**PROMPT:** Would you restate the entries below word for word, starting at the first line and ending with the one that has "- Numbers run"?

Extracted records
= Beginning of Section =

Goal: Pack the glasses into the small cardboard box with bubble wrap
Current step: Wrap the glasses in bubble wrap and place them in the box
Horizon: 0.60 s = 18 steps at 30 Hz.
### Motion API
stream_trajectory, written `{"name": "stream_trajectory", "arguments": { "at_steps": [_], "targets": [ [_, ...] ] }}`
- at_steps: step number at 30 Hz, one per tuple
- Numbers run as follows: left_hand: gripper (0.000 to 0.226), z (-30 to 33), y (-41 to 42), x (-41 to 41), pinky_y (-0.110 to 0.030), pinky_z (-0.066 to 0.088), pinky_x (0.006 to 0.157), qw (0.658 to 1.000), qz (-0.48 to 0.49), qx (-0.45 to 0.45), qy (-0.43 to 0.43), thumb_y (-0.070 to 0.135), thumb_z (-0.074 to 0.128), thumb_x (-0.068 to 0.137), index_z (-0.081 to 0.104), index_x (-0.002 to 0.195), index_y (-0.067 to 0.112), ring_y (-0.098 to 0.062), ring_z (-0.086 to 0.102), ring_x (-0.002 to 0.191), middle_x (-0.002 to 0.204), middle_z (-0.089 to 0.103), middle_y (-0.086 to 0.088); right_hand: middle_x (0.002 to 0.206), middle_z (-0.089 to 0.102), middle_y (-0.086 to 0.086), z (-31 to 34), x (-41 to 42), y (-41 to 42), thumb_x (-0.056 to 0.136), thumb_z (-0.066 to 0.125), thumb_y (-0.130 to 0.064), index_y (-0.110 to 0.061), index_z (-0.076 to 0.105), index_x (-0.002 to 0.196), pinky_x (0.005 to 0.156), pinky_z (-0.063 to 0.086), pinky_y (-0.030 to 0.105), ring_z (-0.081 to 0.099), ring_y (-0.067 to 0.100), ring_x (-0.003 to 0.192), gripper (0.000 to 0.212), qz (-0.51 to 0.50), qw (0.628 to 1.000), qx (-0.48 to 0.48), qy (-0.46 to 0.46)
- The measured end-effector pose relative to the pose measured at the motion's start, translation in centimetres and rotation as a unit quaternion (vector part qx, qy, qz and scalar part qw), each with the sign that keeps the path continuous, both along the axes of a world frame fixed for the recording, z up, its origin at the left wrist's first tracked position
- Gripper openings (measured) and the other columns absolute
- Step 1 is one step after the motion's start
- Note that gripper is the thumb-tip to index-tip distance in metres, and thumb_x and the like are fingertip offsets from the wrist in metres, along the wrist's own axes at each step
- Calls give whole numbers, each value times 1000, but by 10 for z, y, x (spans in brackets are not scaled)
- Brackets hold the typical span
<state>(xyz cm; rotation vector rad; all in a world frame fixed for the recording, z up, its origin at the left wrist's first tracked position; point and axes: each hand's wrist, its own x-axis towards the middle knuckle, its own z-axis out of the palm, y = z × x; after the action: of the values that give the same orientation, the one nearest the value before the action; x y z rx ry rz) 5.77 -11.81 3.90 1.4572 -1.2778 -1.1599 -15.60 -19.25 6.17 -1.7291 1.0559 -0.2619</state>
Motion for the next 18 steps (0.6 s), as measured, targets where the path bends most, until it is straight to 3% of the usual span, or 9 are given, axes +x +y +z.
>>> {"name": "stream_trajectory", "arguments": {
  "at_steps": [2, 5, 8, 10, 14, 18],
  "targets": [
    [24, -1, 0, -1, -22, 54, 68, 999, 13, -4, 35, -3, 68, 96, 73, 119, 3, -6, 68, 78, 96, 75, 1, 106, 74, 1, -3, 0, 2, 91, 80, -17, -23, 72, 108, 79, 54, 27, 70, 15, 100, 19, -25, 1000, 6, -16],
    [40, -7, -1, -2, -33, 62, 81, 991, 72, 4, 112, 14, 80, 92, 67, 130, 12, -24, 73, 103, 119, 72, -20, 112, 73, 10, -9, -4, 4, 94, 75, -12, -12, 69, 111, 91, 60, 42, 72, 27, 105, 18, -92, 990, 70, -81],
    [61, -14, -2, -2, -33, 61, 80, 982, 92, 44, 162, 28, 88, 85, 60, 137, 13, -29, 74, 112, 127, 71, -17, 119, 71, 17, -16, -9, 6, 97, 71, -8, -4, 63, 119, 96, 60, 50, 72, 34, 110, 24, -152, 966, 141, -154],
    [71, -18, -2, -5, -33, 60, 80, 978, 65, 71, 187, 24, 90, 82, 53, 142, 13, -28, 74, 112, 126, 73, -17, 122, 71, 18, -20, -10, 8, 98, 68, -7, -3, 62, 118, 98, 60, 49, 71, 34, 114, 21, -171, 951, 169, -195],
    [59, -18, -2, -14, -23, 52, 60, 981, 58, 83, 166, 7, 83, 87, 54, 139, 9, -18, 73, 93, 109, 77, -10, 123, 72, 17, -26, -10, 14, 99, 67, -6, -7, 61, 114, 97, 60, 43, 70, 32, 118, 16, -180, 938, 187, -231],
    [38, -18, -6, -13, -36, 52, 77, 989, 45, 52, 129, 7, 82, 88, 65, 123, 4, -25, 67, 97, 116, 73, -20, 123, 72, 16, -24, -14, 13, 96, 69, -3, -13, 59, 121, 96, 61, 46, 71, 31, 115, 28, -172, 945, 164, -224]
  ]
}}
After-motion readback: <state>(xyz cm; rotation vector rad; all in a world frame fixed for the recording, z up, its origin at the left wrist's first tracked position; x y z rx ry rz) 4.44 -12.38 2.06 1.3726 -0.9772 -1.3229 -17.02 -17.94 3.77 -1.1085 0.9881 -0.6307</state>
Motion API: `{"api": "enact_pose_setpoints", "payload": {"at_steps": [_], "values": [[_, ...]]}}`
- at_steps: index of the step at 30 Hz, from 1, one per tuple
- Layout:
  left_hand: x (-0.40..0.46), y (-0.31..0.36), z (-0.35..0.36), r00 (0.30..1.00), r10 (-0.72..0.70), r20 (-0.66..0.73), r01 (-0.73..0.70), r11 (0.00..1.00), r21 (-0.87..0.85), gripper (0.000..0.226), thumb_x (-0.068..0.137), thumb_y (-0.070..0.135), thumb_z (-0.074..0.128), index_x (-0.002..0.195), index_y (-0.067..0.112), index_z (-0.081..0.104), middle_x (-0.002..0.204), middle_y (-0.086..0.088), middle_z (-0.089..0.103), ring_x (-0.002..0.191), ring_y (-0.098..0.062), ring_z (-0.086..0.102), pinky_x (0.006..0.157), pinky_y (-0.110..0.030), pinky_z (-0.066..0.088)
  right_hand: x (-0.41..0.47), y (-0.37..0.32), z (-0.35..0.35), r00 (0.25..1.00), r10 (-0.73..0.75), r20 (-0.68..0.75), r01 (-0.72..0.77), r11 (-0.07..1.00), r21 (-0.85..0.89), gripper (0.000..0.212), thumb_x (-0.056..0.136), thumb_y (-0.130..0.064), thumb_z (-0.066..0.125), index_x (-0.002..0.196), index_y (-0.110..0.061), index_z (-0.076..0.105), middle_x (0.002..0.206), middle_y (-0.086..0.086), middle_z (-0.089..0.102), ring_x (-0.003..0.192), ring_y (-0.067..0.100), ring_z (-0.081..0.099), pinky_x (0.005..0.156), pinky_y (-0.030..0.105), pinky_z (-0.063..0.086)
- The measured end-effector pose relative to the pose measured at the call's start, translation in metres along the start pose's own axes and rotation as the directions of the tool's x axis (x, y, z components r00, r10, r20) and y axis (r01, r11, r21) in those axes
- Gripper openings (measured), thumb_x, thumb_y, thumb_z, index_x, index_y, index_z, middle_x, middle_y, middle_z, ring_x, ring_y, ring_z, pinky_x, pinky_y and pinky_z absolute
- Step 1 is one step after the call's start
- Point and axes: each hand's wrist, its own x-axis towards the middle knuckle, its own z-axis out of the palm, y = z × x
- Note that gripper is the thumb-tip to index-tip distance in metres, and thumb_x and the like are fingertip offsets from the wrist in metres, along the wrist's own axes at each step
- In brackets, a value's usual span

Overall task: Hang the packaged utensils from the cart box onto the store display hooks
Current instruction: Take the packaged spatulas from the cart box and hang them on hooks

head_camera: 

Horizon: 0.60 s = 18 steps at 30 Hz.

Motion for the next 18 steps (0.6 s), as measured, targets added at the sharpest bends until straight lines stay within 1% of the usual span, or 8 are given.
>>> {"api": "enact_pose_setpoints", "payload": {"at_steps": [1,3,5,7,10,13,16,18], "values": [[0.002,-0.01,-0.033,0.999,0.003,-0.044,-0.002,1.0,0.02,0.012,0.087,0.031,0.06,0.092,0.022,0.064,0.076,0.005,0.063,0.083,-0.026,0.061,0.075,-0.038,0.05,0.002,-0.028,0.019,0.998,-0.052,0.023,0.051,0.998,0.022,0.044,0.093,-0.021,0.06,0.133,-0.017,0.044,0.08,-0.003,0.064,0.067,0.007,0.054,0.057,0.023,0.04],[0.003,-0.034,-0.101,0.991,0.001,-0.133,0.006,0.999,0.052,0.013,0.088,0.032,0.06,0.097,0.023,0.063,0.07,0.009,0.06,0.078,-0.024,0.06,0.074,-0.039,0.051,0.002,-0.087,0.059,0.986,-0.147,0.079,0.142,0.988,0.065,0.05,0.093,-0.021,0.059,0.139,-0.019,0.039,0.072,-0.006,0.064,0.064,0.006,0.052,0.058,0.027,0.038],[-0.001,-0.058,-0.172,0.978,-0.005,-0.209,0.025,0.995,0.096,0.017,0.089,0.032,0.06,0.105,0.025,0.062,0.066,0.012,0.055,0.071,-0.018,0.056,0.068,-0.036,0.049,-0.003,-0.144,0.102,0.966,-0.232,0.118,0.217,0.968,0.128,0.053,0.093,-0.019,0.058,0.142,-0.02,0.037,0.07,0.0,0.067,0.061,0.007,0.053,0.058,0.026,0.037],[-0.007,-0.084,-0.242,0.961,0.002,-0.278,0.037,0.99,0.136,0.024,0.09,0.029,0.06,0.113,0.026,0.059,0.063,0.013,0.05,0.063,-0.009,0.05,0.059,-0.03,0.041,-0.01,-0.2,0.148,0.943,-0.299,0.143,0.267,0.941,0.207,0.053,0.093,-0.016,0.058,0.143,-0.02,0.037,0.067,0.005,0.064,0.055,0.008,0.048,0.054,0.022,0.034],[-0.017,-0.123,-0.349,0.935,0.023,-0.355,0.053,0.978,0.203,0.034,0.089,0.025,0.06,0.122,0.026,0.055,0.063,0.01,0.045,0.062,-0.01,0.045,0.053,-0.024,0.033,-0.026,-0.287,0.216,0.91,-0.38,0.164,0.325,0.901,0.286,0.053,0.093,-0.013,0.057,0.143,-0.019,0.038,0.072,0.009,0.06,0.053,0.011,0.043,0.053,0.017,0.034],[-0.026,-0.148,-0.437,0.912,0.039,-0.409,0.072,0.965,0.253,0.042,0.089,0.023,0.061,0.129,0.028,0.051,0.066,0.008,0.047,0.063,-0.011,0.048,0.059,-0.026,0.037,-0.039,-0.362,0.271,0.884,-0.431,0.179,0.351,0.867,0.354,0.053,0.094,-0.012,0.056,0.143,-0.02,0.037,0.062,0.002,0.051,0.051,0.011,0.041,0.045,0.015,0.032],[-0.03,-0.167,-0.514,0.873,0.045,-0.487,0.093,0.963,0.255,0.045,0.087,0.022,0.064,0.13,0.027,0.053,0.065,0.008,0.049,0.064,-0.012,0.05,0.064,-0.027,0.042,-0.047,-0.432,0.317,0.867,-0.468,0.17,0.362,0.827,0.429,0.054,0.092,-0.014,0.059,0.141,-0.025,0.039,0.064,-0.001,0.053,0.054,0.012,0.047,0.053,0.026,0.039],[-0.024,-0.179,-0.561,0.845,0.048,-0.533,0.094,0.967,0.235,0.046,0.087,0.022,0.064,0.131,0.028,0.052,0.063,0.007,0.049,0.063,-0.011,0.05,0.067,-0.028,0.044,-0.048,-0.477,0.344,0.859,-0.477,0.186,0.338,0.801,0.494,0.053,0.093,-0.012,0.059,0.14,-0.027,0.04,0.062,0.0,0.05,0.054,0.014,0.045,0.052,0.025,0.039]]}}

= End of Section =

**OUTPUT OF THE EXERCISE:**
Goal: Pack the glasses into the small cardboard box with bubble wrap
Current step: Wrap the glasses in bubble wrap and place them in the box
Horizon: 0.60 s = 18 steps at 30 Hz.
### Motion API
stream_trajectory, written `{"name": "stream_trajectory", "arguments": { "at_steps": [_], "targets": [ [_, ...] ] }}`
- at_steps: step number at 30 Hz, one per tuple
- Numbers run as follows: left_hand: gripper (0.000 to 0.226), z (-30 to 33), y (-41 to 42), x (-41 to 41), pinky_y (-0.110 to 0.030), pinky_z (-0.066 to 0.088), pinky_x (0.006 to 0.157), qw (0.658 to 1.000), qz (-0.48 to 0.49), qx (-0.45 to 0.45), qy (-0.43 to 0.43), thumb_y (-0.070 to 0.135), thumb_z (-0.074 to 0.128), thumb_x (-0.068 to 0.137), index_z (-0.081 to 0.104), index_x (-0.002 to 0.195), index_y (-0.067 to 0.112), ring_y (-0.098 to 0.062), ring_z (-0.086 to 0.102), ring_x (-0.002 to 0.191), middle_x (-0.002 to 0.204), middle_z (-0.089 to 0.103), middle_y (-0.086 to 0.088); right_hand: middle_x (0.002 to 0.206), middle_z (-0.089 to 0.102), middle_y (-0.086 to 0.086), z (-31 to 34), x (-41 to 42), y (-41 to 42), thumb_x (-0.056 to 0.136), thumb_z (-0.066 to 0.125), thumb_y (-0.130 to 0.064), index_y (-0.110 to 0.061), index_z (-0.076 to 0.105), index_x (-0.002 to 0.196), pinky_x (0.005 to 0.156), pinky_z (-0.063 to 0.086), pinky_y (-0.030 to 0.105), ring_z (-0.081 to 0.099), ring_y (-0.067 to 0.100), ring_x (-0.003 to 0.192), gripper (0.000 to 0.212), qz (-0.51 to 0.50), qw (0.628 to 1.000), qx (-0.48 to 0.48), qy (-0.46 to 0.46)

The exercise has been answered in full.